“Time really does fly” was the thought that went through my head as I looked at my painting “Sand Storm.” More accurately the thought went through my head when I flipped the painting over and looked at the date. July 25, 2007. We’re coming up on this painting being ten years old. It’s an acrylic painting done on an 10×8 inch stretched canvas. I pulled it off the shelf to look at and write about it. That’s what I do sometimes.

The first thing that strikes me about this painting is the orange. I really liked that orange paint but they stopped making it. I can’t remember anymore exactly what color it is but I think the brand is Winsor Newton. They replaced it with another orange that’s pretty good but falls just a little bit short for me. I use the new orange because it’s the best orange around but I still like this older version better. The orange is interesting in this painting because it’s the strongest color, yet it’s in the background. This means the eye fights to keep it in the background as the orange wants to come forward. It even peeks through the yellows of the sand storm. That keeps things lively.

I used two main techniques for making this painting. One was how I made the buildings and the other was how I made the sky. The building technique comes out of my sketchbook where I draw with a sign pen. That type of pen draws with a single weight marker line and over the years I started drawing buildings with it by making basic shapes and then filling those shapes with various angled parallel lines. It gives the illusion of architectural detail without being hemmed in by having to draw actual architecture. They’re art buildings. You wouldn’t want to really build them. Plus it gives the buildings a familiar but alien look. They don’t quite look like the building we know but they look like we could know them. They’re not so alien that someone might think, “What is that? Is that a Building?”

The buildings are different than the ones I draw in pen because of the color. The pen ones are all made with just a line and therefore the line is the positive shape and the space in-between the lines are the negative shapes. In the painting I used a black line to create the building but then I went in with color over the line and the color became the positive shape. Whatever brush stroke is on top becomes the positive shape. Its shape defines the shape that’s underneath it. So as you can see I use two different color blues in the house and the blue brush strokes are right overtop of the black paint. I even brought the blue into the fence on the left. I bet I was originally going to let the orange of the sky show through the fence but then decided it would look better with a touch of blue. I let the orange show through the top of the fence though.
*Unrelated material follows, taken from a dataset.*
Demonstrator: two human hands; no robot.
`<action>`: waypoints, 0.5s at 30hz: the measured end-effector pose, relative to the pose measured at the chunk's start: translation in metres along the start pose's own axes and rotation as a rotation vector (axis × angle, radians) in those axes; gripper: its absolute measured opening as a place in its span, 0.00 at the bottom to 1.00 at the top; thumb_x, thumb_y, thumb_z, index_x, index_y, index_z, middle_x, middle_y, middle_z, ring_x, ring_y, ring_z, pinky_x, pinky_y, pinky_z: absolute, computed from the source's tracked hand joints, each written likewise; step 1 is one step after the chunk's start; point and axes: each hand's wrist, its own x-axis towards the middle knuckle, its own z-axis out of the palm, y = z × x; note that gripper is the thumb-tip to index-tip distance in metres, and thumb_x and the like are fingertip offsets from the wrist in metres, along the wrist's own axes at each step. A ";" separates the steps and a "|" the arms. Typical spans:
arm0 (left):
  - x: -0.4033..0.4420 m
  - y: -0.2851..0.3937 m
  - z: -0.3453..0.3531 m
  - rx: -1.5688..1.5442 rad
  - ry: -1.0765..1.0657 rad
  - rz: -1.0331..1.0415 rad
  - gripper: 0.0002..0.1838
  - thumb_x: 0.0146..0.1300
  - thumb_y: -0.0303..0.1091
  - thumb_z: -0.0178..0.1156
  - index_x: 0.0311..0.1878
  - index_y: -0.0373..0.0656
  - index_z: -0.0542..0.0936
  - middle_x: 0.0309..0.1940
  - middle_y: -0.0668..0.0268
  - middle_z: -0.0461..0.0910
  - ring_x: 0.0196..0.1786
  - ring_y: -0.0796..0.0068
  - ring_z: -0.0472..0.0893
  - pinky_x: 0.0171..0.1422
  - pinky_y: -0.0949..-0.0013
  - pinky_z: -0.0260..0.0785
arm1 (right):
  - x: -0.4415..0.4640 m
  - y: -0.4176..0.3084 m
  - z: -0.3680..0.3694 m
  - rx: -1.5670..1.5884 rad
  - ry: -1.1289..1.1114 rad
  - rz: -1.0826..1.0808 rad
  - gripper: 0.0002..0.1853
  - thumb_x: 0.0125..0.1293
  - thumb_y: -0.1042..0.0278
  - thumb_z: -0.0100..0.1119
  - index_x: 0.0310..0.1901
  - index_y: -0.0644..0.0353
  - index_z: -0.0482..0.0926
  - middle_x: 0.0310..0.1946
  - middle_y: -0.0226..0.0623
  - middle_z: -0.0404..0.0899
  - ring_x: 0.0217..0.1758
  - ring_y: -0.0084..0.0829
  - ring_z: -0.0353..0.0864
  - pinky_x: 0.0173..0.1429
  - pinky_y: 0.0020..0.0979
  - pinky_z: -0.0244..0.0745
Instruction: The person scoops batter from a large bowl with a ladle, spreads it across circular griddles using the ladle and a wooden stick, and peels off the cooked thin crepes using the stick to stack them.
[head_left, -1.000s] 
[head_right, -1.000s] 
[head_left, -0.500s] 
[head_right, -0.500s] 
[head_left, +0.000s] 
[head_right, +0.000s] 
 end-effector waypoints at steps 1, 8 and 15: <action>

The second technique is the spirals in the sky. I like spirals. Who doesn’t? I think Van Gogh’s painting “Starry Night” is one of his most popular painting because he has a couple of spirals in the sky. They’re more natural than my geometric spirals but they’re there. I think that may have been what gave me the idea for the spiral skies that I draw. I’ve always drawn spirals but they were usually in hair, in eyes, and in womens’ chests. I don’t think I used them in skies until right around this time. Spirals work well in paint. With ink they’re all about the graphic design but since paint has a more 3D surface you can build the spirals out of brush strokes. They sit on top of the canvas and become an object of their own. They become the subject of the painting rather than the design.

I wish I was masterful enough with the brush and paint to make those spirals with one stroke, in one motion but either my skills or the tools won’t allow it. I’ve seen videos of Chinese or Japanese brush master make all sorts of beautiful long brush strokes in ink on paper but the thicker acrylic paint that I use can’t do that. At least I don’t know how to do it. Instead I build the strokes up slowly. I go over them a few times to get the shape I want. Since the strokes are made up of three colors I moved back and forth between them until I decided on an order. The bright yellow ends up in front as the positive shape with the darkest brown helping to define the yellow’s place.

I don’t think much of the ground on the bottom of the painting. It’s just there. It’s only purpose is to provide a solid foundation for the picture. It gives the world its gravity. The color is a warm brownish red but it’s the closest thing to a neutral that this painting has. There is some action going on in the brush strokes but it’s minimal. I didn’t want it to compete with the sky and the house. The land should stay in its place.

Overall I think this is a fairly simple painting. Maybe because I think of landscapes a simpler than figurative painting. Simple isn’t bad either. I like simple. It’s not always east to achieve. We have the top third to half filled with spiraling sand, the middle with sand and orange sky, and the bottom third id the ground with a solid house on top of it. I bet there is some sort of classic landscape formula that landscape artists use for such arrangements but I don’t know of it. I more of a faces and bodies artist but every now and them I like to dabble. And I really like that orange.